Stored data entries
^^^^
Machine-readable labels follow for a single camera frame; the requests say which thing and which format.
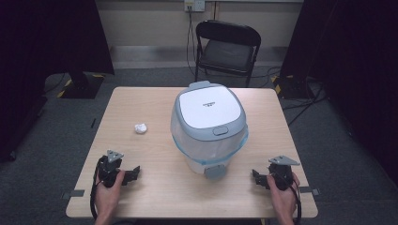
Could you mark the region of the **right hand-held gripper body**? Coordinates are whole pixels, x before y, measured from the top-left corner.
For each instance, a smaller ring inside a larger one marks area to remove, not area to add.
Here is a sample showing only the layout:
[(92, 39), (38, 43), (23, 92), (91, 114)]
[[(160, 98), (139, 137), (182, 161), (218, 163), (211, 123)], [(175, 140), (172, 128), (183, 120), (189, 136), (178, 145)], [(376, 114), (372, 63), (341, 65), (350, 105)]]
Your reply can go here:
[(299, 162), (287, 156), (277, 156), (268, 160), (269, 173), (274, 177), (275, 185), (279, 190), (287, 190), (294, 184), (292, 166), (298, 166)]

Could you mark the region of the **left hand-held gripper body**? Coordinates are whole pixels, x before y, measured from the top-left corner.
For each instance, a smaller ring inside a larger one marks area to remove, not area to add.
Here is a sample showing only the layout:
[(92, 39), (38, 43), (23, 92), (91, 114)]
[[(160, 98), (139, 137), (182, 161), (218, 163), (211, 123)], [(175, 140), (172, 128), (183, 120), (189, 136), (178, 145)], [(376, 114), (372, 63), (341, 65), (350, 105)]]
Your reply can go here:
[(122, 157), (124, 157), (123, 154), (108, 150), (107, 154), (99, 159), (98, 177), (107, 188), (111, 188), (115, 183)]

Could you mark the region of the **white grey-lidded trash can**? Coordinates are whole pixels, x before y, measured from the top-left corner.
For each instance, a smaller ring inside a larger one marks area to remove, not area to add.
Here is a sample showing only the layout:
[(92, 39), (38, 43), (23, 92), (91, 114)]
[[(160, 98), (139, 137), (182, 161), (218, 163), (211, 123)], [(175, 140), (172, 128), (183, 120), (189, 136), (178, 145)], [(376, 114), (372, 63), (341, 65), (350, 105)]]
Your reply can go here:
[[(208, 133), (210, 128), (220, 126), (237, 132), (247, 122), (246, 113), (232, 90), (218, 83), (203, 81), (190, 84), (176, 96), (170, 130), (173, 125), (181, 125), (187, 134), (197, 137)], [(226, 175), (232, 157), (209, 165), (185, 159), (195, 173), (202, 174), (209, 180), (218, 180)]]

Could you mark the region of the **person's left hand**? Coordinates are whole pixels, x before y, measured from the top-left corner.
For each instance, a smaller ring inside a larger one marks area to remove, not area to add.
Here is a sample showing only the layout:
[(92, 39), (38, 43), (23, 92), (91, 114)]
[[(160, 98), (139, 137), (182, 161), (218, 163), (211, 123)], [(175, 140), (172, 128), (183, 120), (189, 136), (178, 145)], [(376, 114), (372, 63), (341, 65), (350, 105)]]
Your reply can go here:
[(97, 207), (98, 213), (97, 220), (111, 218), (115, 213), (119, 202), (120, 189), (122, 186), (124, 175), (125, 172), (121, 170), (117, 174), (115, 183), (112, 187), (106, 187), (103, 185), (99, 178), (96, 179), (97, 191), (95, 197), (95, 205)]

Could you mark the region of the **person's right hand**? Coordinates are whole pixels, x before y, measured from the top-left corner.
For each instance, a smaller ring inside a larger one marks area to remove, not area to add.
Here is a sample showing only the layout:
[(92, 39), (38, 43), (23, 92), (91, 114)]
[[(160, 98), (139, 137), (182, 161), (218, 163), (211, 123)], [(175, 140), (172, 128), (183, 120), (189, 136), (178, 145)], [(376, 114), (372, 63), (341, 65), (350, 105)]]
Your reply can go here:
[(279, 190), (272, 175), (268, 175), (268, 184), (271, 193), (271, 201), (276, 213), (276, 216), (291, 216), (293, 217), (296, 211), (296, 197), (295, 192), (298, 190), (299, 180), (293, 173), (294, 185), (293, 189)]

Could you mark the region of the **grey tape strip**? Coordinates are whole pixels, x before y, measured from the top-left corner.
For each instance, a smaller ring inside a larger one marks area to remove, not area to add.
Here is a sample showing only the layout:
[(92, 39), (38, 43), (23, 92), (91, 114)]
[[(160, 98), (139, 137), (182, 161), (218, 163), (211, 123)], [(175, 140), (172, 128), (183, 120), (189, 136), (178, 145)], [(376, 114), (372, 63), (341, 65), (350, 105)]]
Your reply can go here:
[(63, 200), (69, 200), (72, 197), (83, 197), (84, 196), (84, 190), (83, 189), (74, 189), (71, 191), (66, 191), (63, 192), (61, 195), (61, 198)]
[(298, 190), (300, 193), (312, 193), (314, 196), (320, 195), (320, 190), (318, 188), (299, 187)]

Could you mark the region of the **black stand base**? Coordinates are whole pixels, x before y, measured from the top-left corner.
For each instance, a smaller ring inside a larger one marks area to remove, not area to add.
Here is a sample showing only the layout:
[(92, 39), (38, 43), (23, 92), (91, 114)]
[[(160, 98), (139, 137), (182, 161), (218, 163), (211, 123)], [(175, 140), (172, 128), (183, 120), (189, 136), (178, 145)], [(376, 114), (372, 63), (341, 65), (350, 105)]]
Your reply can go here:
[(57, 95), (59, 98), (94, 99), (104, 81), (102, 75), (71, 72), (70, 79)]
[(282, 99), (312, 99), (314, 93), (306, 82), (299, 82), (292, 76), (271, 78), (277, 96)]

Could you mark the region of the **black folding chair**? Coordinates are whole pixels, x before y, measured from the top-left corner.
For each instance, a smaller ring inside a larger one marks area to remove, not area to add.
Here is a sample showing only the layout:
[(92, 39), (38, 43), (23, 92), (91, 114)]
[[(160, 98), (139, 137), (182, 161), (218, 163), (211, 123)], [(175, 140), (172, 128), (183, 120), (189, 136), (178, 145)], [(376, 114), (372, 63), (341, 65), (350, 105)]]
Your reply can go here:
[(206, 20), (195, 28), (197, 38), (194, 78), (199, 69), (219, 71), (246, 78), (248, 87), (262, 38), (248, 25)]

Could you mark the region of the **black curtain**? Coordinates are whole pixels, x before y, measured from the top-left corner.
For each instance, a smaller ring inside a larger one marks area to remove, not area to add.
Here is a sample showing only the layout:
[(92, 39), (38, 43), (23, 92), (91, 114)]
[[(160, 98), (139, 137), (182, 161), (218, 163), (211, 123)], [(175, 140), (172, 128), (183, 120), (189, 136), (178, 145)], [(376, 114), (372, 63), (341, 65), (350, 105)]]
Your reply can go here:
[(46, 102), (56, 73), (112, 74), (96, 0), (0, 0), (0, 162)]
[(281, 75), (324, 83), (398, 186), (398, 0), (303, 0)]

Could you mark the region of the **white wall socket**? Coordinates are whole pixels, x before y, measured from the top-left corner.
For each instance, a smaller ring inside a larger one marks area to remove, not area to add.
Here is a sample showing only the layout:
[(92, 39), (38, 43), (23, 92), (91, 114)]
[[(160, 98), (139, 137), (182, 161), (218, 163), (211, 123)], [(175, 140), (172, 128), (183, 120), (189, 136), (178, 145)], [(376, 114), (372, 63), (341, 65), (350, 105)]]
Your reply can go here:
[(206, 10), (206, 1), (184, 0), (184, 10), (187, 12), (204, 12)]
^^^^
#### Aim of the task
Go through the records. Copy each line where "person" appears.

#### Written solution
Could you mark the region of the **person's left hand**? Coordinates are whole pixels, x before y, measured from the top-left corner.
Could you mark the region of the **person's right hand**? Coordinates are whole pixels, x before y, measured from the top-left corner.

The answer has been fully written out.